PROBLEM TO WORK ON:
Report the lines of the material that carry the string "outlines".
—————
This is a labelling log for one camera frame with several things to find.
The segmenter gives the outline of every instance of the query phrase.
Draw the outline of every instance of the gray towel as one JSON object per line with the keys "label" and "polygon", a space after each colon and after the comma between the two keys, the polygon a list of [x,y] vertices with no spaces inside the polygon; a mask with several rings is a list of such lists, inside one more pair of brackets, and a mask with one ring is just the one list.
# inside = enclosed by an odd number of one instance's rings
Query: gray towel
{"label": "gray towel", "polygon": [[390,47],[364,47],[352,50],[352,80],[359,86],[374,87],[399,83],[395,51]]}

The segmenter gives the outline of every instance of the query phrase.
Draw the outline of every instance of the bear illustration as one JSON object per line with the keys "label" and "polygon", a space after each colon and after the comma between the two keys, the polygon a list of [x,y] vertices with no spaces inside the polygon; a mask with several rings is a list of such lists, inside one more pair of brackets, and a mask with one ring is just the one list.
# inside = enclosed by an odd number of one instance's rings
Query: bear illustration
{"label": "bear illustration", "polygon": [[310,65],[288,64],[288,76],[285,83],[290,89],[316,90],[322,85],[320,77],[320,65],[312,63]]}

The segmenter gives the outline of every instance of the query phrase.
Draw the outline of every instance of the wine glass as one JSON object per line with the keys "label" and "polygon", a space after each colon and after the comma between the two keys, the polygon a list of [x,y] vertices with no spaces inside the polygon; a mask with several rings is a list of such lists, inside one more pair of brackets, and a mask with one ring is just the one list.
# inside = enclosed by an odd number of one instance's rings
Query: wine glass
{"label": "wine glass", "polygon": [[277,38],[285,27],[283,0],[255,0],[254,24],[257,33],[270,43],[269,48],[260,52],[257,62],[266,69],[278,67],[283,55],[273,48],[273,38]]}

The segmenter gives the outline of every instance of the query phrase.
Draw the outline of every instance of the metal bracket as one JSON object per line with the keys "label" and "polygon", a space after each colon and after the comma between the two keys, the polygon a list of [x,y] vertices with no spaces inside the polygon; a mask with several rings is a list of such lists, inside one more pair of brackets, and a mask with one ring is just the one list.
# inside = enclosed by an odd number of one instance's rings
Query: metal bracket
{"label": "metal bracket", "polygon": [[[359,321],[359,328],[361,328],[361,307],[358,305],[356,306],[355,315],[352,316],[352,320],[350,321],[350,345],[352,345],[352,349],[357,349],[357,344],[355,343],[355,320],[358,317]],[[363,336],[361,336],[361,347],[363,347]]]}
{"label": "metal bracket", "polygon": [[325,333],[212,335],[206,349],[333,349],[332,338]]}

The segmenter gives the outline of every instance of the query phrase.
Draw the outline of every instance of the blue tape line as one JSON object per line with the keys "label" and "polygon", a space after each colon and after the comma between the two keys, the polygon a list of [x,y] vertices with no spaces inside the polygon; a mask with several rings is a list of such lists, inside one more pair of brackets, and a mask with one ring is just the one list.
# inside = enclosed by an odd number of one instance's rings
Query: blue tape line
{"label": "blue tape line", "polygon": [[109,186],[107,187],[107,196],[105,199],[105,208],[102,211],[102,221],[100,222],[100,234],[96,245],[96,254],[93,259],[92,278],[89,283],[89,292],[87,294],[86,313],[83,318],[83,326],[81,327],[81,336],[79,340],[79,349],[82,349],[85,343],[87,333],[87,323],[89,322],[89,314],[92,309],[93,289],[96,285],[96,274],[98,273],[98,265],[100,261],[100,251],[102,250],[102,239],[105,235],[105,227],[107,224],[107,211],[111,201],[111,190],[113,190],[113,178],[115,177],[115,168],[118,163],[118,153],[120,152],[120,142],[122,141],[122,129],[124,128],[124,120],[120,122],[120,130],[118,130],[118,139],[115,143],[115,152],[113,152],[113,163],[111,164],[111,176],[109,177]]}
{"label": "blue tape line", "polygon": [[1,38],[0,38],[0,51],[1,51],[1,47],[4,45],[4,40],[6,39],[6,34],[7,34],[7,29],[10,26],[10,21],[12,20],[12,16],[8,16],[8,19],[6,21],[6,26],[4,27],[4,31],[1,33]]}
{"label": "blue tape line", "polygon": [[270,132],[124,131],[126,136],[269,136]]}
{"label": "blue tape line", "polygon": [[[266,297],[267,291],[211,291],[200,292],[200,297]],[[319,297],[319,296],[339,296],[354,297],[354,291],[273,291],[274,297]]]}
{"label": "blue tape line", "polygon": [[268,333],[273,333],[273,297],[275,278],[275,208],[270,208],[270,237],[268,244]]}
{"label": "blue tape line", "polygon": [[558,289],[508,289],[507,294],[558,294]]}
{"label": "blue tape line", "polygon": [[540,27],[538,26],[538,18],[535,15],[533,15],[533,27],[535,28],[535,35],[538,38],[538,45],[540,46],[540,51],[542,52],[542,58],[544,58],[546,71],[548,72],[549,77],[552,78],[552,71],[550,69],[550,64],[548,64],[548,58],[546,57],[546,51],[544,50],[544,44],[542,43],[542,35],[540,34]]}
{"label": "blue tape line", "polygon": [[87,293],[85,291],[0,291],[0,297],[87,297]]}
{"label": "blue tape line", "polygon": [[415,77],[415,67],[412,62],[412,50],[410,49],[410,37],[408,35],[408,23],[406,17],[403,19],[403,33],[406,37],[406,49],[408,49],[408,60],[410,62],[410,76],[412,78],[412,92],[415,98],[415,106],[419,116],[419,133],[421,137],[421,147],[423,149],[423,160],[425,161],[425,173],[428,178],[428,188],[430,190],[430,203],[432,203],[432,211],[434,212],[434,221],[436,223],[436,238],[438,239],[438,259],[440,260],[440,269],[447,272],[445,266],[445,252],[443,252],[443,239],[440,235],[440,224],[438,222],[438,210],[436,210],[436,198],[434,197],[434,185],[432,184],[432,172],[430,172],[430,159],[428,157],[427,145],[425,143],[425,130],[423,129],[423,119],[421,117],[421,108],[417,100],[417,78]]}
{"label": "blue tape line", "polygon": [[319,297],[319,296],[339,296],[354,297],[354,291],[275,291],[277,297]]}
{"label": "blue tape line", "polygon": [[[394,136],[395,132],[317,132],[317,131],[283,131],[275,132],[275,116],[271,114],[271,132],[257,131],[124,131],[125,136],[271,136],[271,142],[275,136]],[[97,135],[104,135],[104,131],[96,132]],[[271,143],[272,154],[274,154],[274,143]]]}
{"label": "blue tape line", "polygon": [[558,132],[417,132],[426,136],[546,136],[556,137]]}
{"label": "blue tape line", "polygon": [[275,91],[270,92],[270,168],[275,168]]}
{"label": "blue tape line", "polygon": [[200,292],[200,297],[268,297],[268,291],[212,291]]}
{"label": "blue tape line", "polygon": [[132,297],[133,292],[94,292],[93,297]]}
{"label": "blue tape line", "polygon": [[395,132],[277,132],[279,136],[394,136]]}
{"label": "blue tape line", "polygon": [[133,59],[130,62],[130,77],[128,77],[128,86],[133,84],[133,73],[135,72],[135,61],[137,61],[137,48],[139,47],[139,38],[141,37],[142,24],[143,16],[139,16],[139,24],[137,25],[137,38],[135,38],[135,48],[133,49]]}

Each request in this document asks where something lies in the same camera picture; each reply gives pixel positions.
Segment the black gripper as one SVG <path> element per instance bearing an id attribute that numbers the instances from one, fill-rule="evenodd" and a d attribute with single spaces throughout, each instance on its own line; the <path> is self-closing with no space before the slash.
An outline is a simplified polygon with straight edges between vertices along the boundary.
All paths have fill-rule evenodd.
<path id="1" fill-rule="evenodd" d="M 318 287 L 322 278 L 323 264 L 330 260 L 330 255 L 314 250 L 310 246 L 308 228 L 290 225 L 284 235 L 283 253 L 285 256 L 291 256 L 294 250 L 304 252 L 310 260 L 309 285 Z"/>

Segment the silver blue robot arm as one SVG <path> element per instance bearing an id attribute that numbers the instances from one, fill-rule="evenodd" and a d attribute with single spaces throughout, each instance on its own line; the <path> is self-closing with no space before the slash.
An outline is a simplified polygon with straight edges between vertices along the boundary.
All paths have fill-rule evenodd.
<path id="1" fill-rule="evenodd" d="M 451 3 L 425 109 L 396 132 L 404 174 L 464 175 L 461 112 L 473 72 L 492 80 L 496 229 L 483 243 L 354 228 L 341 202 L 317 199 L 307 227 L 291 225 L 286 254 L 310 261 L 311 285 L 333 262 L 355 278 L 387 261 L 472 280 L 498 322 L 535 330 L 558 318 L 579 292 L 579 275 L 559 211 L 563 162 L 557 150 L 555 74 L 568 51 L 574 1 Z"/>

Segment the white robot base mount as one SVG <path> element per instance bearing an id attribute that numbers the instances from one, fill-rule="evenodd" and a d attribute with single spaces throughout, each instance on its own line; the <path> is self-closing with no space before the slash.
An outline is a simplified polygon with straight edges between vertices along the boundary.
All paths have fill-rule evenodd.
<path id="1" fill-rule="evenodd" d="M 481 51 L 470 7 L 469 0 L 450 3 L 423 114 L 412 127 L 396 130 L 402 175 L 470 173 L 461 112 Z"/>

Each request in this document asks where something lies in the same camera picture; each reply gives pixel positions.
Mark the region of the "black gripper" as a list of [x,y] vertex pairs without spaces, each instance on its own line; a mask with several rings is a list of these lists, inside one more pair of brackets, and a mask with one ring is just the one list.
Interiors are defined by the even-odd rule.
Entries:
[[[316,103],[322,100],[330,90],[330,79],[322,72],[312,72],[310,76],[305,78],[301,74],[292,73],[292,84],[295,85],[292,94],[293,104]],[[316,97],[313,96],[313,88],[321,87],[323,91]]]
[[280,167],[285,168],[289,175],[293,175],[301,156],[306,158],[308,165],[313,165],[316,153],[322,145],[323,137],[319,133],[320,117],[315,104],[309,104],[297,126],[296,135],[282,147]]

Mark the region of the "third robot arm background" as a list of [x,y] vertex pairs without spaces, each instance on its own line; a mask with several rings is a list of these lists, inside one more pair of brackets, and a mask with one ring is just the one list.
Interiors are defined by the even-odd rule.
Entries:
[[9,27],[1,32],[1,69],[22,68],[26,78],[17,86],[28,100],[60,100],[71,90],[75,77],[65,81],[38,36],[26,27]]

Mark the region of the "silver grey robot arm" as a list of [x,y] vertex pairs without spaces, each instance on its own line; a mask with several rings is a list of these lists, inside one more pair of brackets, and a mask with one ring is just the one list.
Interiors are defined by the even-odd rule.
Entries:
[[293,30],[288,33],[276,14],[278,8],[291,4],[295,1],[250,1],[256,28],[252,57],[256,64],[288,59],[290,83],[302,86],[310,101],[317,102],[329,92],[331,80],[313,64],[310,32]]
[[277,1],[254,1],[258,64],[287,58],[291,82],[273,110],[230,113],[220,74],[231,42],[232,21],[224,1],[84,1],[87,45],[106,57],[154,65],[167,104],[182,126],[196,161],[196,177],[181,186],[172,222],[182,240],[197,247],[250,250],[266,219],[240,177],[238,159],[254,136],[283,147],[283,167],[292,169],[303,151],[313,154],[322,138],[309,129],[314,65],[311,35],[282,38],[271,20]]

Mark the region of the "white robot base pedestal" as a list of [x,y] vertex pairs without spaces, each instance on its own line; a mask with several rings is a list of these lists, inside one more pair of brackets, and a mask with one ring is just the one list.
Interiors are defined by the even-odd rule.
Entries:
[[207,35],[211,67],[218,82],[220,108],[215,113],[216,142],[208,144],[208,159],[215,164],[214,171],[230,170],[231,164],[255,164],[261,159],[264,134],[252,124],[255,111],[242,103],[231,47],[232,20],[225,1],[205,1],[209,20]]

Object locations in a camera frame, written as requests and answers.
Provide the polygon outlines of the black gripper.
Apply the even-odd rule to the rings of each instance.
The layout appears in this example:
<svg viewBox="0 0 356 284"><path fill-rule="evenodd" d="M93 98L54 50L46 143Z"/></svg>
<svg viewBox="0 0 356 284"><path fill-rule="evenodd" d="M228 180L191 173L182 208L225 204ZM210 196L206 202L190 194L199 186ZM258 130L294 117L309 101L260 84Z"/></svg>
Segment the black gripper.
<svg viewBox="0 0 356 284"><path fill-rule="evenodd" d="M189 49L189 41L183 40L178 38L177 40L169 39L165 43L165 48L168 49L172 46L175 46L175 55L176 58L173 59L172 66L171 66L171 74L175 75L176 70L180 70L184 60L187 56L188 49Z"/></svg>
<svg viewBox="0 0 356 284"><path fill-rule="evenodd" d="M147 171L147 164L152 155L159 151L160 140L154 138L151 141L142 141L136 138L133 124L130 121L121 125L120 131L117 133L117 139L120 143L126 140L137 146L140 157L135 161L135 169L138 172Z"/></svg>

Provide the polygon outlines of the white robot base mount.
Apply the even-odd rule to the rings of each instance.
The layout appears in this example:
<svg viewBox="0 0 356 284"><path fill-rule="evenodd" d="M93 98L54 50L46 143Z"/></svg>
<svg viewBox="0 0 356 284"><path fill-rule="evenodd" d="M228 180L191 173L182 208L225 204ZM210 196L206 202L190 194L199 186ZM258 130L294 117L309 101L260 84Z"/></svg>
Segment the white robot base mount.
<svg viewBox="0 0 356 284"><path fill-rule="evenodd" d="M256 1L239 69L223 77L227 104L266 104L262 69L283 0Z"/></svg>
—————
ANSWER TO THIS EXERCISE:
Provide the polygon outlines of the black gripper.
Provide the polygon outlines of the white robot base mount.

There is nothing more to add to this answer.